O ministro Nunes Marques, do Supremo Tribunal Federal, suspendeu nesta sexta-feira (5) a decisão do STJ que havia afastado o governador Wanderlei Barbosa por 180 dias. A liminar determina o retorno imediato do chefe do Executivo ao cargo, após quase três meses longe da função. Para o ministro, a medida do STJ não tinha provas contemporâneas que justificassem uma intervenção tão dura.
Na decisão, Nunes Marques afirmou que o afastamento representava um abalo político desnecessário, especialmente às vésperas do ano eleitoral. Ele ressaltou que os fatos investigados são antigos — ligados a contratos de cestas básicas entre 2020 e 2021 — e que não foi demonstrado risco atual ao processo ou à ordem pública. Segundo o magistrado, a legitimidade do voto popular deve prevalecer.

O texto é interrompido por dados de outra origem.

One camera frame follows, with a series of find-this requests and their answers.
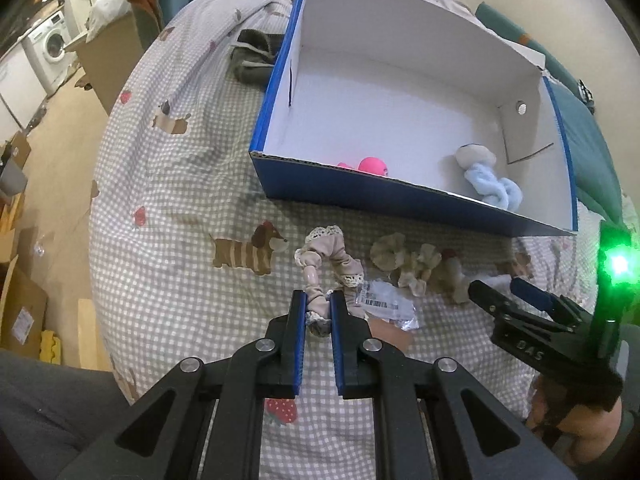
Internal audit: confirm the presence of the beige lace scrunchie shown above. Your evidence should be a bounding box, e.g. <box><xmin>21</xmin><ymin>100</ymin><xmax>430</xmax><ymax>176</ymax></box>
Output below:
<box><xmin>294</xmin><ymin>226</ymin><xmax>367</xmax><ymax>337</ymax></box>

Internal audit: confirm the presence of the person's right hand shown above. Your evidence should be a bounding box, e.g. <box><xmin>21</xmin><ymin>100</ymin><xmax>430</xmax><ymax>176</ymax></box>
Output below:
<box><xmin>526</xmin><ymin>376</ymin><xmax>623</xmax><ymax>467</ymax></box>

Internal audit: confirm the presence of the white mushroom plush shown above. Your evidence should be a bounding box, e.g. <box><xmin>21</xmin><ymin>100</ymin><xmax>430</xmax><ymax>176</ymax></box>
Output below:
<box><xmin>440</xmin><ymin>249</ymin><xmax>512</xmax><ymax>304</ymax></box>

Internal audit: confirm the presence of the light blue fluffy sock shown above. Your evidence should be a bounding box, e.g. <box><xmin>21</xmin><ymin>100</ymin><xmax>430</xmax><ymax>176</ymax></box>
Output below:
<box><xmin>464</xmin><ymin>162</ymin><xmax>523</xmax><ymax>212</ymax></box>

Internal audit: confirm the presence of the teal pillow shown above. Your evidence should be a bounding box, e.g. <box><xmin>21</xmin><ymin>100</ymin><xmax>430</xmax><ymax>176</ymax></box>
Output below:
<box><xmin>548</xmin><ymin>80</ymin><xmax>623</xmax><ymax>226</ymax></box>

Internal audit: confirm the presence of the checkered dog print bedspread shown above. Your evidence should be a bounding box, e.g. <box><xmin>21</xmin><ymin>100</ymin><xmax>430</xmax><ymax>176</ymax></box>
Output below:
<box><xmin>88</xmin><ymin>0</ymin><xmax>624</xmax><ymax>480</ymax></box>

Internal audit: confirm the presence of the white fluffy sock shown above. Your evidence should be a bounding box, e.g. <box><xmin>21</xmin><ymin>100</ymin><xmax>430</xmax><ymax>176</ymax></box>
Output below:
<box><xmin>454</xmin><ymin>143</ymin><xmax>497</xmax><ymax>170</ymax></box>

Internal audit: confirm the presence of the pink plush ball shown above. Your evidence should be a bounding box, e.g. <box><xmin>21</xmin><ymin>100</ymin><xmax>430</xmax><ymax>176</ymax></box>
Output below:
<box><xmin>337</xmin><ymin>157</ymin><xmax>388</xmax><ymax>177</ymax></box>

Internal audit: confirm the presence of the blue and white cardboard box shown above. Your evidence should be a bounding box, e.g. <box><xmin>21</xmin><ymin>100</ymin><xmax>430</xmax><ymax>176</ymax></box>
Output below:
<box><xmin>250</xmin><ymin>0</ymin><xmax>578</xmax><ymax>236</ymax></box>

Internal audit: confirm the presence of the brown cardboard box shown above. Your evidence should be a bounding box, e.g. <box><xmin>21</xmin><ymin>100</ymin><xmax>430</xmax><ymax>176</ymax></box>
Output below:
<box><xmin>0</xmin><ymin>256</ymin><xmax>48</xmax><ymax>360</ymax></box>

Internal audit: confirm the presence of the teal cushion with orange stripe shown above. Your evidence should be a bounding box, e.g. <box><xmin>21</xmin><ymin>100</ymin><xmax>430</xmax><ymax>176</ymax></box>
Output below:
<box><xmin>475</xmin><ymin>2</ymin><xmax>596</xmax><ymax>113</ymax></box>

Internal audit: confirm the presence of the dark olive cloth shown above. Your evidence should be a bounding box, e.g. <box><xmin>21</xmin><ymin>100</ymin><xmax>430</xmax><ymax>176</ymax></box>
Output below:
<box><xmin>231</xmin><ymin>28</ymin><xmax>284</xmax><ymax>91</ymax></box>

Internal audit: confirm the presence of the white kitchen cabinet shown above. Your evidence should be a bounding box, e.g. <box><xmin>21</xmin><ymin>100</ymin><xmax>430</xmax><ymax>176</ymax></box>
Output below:
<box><xmin>1</xmin><ymin>44</ymin><xmax>47</xmax><ymax>128</ymax></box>

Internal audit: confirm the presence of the white washing machine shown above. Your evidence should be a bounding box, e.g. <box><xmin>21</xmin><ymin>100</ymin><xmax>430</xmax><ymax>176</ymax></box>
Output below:
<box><xmin>22</xmin><ymin>10</ymin><xmax>76</xmax><ymax>96</ymax></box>

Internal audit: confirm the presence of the wooden bed frame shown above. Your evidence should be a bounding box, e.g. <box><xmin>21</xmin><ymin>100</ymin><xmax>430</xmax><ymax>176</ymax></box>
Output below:
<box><xmin>65</xmin><ymin>13</ymin><xmax>143</xmax><ymax>114</ymax></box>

Com a liminar, todas as restrições impostas pelo STJ foram suspensas, inclusive a proibição de acesso a prédios públicos. Wanderlei Barbosa reassume imediatamente suas funções enquanto o caso aguarda análise na Segunda Turma do STF. O governador, que sempre negou irregularidades, volta ao comando em meio a um cenário político já tensionado.
O caso envolve suspeitas de desvios de mais de R$ 73 milhões na compra de cestas básicas durante a pandemia. A operação da PF atingiu também a esposa do governador, Karynne Sotero, e diversos deputados estaduais, com buscas em Palmas, Araguaína, DF e outros estados. O mérito do habeas corpus ainda será julgado, mas, por ora, Barbosa retoma o poder no Tocantins.